Uphill: Fires move much faster and burn more intensely as heat pre-warms the unburnt vegetation above. A commonly cited rule is that fire speed doubles with every 10° increase in slope.
Downhill: Fires tend to move more slowly, though wind can still push embers downslope.
Flat ground: Fires move steadily, driven mainly by wind and fuel conditions.
When assessing a site, we measure the slope beneath the classified vegetation, as this directly influences the potential fire behaviour directed toward the proposed development.
How Is Bushfire Behaviour Used in Risk Assessment?
These three factors — fuel, weather, and slope — are combined during a Bushfire Attack Level (BAL) assessment, which forms the basis of your site’s bushfire construction requirements.
We use this data to:
Classify vegetation on and around the site
Measure setbacks from dangerous fuels
Assess slope and aspect to understand how fire may approach
Determine the BAL rating, which ranges from BAL–Low to BAL–FZ (Flame Zone)
Each BAL level aligns with construction upgrades designed to reduce the risk of building ignition — from ember protection (BAL–12.5) to flame contact resistance (BAL–FZ).
To learn more about the process, check out our related article:
👉 Understanding BAL Ratings: What It Means, How It's Calculated, and What to Do Next
In Summary
Understanding bushfire behaviour isn’t just for firefighters — it’s a foundational step in planning safe, compliant developments in bushfire-prone areas.
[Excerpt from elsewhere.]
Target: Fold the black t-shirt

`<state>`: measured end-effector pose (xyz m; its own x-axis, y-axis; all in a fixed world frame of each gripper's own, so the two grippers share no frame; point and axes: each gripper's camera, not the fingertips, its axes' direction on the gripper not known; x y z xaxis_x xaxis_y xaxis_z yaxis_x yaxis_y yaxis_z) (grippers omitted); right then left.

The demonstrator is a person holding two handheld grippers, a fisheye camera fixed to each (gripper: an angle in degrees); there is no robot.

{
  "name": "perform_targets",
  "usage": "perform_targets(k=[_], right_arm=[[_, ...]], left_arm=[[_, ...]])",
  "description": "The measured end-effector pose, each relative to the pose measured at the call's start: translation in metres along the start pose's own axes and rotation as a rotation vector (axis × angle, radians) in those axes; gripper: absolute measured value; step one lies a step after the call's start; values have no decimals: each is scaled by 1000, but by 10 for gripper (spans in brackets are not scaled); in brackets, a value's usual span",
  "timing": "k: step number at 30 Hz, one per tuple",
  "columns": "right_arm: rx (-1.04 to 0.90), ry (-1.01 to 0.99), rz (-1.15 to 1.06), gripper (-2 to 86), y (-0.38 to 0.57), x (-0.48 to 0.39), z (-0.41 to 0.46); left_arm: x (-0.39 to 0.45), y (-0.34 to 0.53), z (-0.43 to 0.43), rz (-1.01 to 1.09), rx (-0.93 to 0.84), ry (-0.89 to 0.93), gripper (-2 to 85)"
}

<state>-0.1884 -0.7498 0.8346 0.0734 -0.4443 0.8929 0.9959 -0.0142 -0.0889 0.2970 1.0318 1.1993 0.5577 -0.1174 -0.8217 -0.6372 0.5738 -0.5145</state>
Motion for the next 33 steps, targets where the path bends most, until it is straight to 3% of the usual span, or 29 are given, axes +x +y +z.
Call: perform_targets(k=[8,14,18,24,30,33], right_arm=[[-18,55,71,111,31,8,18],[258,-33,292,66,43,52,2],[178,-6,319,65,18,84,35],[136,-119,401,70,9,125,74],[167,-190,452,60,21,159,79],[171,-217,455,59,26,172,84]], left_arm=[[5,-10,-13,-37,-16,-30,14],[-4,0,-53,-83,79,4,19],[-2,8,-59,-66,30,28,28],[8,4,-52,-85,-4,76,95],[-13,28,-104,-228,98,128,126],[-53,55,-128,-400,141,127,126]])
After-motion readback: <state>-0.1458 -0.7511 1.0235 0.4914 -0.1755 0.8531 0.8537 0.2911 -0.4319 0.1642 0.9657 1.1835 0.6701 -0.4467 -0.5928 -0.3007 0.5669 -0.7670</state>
By recognising how fuel, weather, and slope interact, we can make informed decisions about where and how to build — and how to protect the people who live and work in these areas.
If you're developing a property and need clarity around bushfire risks, get in touch with our team at Bushfire Smart. We’ll help you understand your site, your obligations, and the best way forward.
Fuel: Type, moisture, amount, and how it's arranged (e.g. shrubs vs trees).
Weather: Wind speed and direction, temperature, and humidity.
Topography: Fires move faster uphill—doubling in speed for every 10° rise in slope.
We use these factors to calculate a Bushfire Attack Level (BAL), which determines the construction requirements needed to reduce bushfire risk.